Roger Gagne – Energy

Comments 2

  • Thanks so much for this, Roger. Speaking of the need to limit methane emissions, did you see the latest on the development of Alberta’s methane regulations?:
    I just finished Kevin Taft’s excellent book “Oil’s Deep State” and following in that vein, it seems that Alberta’s Deep Oil State in Alberta (the fossil fuel industry) is acting the bully again, trying to push the government into accepting rules that suit them and not Albertans as a whole. As Taft says, the current AB government needs to show more spine, stand up to the industry and protect the public interest with meaningful and tough regulations and with serious enforcement.

  • Roger, you mention several of the renewable sources of power we can and do use but you omitted one that we do not now use: geothermal. With so many oil and gas holes perforating Alberta, there is ample knowledge of where there is geothermal potential.

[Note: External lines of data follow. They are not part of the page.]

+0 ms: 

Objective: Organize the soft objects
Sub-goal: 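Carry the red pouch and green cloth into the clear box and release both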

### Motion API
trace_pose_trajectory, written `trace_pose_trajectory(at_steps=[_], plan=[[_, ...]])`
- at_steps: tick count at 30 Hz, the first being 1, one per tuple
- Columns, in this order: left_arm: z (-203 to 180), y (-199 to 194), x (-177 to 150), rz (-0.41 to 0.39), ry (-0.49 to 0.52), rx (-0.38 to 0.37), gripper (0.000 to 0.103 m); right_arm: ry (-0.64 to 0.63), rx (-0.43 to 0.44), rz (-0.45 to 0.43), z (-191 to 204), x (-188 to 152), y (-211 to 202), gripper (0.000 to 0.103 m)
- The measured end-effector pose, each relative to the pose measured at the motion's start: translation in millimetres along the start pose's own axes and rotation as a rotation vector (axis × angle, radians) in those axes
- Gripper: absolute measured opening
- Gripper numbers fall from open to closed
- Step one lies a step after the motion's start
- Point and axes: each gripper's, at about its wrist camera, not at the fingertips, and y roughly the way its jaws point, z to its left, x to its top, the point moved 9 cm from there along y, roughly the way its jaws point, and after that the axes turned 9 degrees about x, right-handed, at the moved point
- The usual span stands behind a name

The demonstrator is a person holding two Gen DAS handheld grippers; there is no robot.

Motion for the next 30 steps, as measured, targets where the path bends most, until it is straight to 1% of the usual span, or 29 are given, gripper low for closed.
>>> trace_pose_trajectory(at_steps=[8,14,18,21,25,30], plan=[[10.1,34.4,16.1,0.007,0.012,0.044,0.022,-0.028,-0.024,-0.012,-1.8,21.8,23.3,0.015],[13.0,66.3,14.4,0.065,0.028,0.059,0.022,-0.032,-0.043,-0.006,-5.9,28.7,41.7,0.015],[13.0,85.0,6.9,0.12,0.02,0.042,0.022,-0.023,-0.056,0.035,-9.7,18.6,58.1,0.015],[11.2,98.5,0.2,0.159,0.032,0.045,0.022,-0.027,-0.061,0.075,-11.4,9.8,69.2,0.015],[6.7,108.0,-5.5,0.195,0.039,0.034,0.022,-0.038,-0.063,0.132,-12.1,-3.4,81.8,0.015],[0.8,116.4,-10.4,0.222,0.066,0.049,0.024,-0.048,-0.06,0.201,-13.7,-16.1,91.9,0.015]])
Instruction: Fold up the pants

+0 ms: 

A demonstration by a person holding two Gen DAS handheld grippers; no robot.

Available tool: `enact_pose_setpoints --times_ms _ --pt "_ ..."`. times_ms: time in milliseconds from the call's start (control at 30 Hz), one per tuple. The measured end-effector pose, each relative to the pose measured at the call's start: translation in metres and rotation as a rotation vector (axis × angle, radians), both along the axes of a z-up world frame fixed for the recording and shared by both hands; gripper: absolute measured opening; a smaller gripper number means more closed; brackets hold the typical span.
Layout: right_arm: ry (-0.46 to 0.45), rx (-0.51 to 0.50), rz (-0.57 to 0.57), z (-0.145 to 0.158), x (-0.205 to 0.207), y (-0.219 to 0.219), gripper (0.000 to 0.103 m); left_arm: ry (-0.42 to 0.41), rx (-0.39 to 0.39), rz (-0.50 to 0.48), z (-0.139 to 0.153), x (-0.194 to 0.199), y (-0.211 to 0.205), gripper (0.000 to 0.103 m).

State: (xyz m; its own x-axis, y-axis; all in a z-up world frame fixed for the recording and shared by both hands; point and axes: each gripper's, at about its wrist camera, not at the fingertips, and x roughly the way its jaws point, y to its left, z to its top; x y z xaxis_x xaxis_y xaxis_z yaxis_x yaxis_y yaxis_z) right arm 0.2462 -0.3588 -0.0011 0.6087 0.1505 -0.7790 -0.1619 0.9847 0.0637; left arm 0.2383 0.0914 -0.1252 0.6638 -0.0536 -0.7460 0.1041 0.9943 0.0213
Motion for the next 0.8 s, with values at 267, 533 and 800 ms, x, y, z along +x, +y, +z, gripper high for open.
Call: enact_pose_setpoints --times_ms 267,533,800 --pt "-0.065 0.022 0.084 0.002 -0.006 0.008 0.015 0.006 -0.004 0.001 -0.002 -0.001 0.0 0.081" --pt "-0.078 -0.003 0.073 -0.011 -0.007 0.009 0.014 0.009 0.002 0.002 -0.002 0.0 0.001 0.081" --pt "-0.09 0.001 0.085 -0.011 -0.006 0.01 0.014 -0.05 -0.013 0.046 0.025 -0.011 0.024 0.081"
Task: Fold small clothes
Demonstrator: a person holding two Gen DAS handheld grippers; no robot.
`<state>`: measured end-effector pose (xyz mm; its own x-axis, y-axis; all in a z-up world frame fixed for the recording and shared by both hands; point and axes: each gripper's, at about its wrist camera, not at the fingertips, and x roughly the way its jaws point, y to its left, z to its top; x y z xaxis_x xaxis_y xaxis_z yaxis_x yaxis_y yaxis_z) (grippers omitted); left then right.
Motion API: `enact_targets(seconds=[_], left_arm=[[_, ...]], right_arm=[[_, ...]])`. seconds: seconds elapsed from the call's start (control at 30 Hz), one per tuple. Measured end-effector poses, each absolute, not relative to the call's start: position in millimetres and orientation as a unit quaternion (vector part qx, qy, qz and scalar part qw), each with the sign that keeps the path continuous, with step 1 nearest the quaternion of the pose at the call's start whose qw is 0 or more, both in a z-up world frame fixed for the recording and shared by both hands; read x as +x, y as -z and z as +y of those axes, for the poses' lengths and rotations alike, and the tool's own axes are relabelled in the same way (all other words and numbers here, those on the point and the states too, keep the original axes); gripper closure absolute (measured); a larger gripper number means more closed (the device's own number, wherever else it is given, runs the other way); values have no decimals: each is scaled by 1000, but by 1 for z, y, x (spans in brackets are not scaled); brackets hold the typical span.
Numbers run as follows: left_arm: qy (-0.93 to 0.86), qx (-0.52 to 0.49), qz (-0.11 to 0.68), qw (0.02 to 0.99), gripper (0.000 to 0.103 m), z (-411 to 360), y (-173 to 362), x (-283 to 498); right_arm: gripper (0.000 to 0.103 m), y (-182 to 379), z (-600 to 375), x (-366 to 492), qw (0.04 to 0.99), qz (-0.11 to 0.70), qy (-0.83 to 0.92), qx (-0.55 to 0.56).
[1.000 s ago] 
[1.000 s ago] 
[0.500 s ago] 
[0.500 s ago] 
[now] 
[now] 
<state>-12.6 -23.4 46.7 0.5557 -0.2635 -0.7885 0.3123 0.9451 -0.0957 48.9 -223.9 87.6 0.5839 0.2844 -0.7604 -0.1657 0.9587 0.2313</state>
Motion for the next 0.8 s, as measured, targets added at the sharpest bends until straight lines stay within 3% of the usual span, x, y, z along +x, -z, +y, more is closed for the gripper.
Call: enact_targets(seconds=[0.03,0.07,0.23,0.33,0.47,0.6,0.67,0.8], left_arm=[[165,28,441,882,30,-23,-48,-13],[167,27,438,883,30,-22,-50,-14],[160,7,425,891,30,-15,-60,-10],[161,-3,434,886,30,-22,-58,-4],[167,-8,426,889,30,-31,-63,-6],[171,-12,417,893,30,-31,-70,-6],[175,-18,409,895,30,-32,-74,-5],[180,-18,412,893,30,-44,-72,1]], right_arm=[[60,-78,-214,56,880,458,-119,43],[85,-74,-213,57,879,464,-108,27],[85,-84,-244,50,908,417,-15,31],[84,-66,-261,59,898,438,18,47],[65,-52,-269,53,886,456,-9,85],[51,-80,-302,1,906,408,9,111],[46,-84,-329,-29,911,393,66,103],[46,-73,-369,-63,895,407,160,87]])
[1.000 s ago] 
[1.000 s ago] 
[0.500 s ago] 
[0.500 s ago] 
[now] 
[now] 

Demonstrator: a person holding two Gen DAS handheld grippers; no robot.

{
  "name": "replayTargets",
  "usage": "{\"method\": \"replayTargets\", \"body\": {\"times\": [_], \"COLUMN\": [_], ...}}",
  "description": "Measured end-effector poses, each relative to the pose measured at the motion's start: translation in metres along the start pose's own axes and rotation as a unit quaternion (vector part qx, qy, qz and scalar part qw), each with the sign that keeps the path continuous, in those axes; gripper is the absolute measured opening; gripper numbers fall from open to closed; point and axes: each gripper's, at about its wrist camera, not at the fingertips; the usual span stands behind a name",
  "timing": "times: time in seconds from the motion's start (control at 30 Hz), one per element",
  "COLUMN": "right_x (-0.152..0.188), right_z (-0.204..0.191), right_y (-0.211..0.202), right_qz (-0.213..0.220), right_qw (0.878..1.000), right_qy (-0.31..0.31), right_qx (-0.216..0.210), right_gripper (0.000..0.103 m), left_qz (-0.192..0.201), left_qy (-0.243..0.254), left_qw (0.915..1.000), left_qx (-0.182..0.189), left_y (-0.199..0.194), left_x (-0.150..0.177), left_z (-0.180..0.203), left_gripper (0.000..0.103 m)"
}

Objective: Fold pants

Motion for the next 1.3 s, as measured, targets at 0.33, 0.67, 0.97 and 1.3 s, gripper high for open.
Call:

For some reason, it isn’t being exploited – probably because of the power of Alberta’s Deep Oil State (see Janet’s post above). There may not be adequate geothermal heat for electricity generation, but it can be used directly for building heating, especially if those existing buildings can be retrofitted to be thermally efficient. Then we need less methane and electricity for home use and the ‘surplus’ can be retained for future use in Alberta or exported.